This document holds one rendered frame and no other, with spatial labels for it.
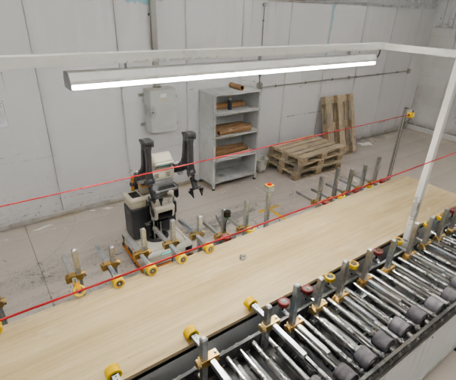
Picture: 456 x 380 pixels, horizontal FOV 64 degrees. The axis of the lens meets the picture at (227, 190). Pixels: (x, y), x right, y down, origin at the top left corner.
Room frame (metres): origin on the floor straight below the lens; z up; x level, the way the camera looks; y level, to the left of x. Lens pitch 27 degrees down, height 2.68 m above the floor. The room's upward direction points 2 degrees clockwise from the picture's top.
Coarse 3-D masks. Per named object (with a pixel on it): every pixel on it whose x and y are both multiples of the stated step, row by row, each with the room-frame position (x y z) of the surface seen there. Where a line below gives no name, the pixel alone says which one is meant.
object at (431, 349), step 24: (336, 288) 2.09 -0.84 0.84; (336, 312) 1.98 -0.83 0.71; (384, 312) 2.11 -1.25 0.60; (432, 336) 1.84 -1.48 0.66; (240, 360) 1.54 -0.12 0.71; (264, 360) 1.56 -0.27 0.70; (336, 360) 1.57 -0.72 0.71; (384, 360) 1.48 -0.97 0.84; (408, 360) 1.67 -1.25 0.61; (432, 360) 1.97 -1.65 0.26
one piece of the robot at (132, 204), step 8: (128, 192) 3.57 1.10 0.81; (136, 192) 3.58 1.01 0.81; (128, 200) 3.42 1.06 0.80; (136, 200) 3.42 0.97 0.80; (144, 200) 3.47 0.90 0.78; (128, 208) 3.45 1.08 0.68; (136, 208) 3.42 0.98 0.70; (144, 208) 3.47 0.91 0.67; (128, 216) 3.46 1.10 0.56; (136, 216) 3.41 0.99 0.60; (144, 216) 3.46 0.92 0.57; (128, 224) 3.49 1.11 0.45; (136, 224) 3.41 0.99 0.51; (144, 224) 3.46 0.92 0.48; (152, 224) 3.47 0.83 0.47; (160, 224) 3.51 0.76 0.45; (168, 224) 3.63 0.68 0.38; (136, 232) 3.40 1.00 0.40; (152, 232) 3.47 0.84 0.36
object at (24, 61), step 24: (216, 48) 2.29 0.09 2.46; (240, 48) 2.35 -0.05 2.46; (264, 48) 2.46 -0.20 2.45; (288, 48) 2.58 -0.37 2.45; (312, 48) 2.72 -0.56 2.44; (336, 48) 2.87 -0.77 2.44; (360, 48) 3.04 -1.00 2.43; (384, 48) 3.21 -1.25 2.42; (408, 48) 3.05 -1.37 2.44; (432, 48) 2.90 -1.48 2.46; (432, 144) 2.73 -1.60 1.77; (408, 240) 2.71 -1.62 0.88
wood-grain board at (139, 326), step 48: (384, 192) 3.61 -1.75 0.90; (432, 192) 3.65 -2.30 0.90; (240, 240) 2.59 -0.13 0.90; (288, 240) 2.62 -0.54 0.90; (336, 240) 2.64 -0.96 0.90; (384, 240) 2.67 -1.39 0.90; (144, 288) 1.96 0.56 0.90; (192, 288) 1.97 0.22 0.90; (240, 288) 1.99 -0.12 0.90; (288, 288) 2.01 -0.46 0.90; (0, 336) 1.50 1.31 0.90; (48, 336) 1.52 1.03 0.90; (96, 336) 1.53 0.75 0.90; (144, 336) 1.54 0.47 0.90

******

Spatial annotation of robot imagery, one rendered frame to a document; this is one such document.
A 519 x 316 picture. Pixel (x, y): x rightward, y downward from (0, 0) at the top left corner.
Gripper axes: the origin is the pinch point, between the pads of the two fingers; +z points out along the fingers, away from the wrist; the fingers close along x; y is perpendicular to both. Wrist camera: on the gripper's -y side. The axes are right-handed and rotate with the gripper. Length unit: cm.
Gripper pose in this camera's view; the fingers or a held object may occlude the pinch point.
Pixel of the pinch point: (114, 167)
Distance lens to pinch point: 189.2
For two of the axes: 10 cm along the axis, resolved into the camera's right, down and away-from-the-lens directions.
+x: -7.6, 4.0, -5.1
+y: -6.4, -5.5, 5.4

******

- [DIRECTIONS FOR THIS TASK] In the listing above, find the line with "Room frame (metres): origin" and the line with "Coarse 3-D masks.", then reproduce both and every line between them exactly.

- [PROBLEM SOLUTION]
Room frame (metres): origin on the floor straight below the lens; z up; x level, the way the camera looks; y level, to the left of x. Lens pitch 27 degrees down, height 2.68 m above the floor. The room's upward direction points 2 degrees clockwise from the picture's top.
Coarse 3-D masks. Per named object (with a pixel on it): every pixel on it whose x and y are both multiples of the stated step, row by row, each with the room-frame position (x y z) of the surface seen there. Where a line below gives no name, the pixel alone says which one is meant.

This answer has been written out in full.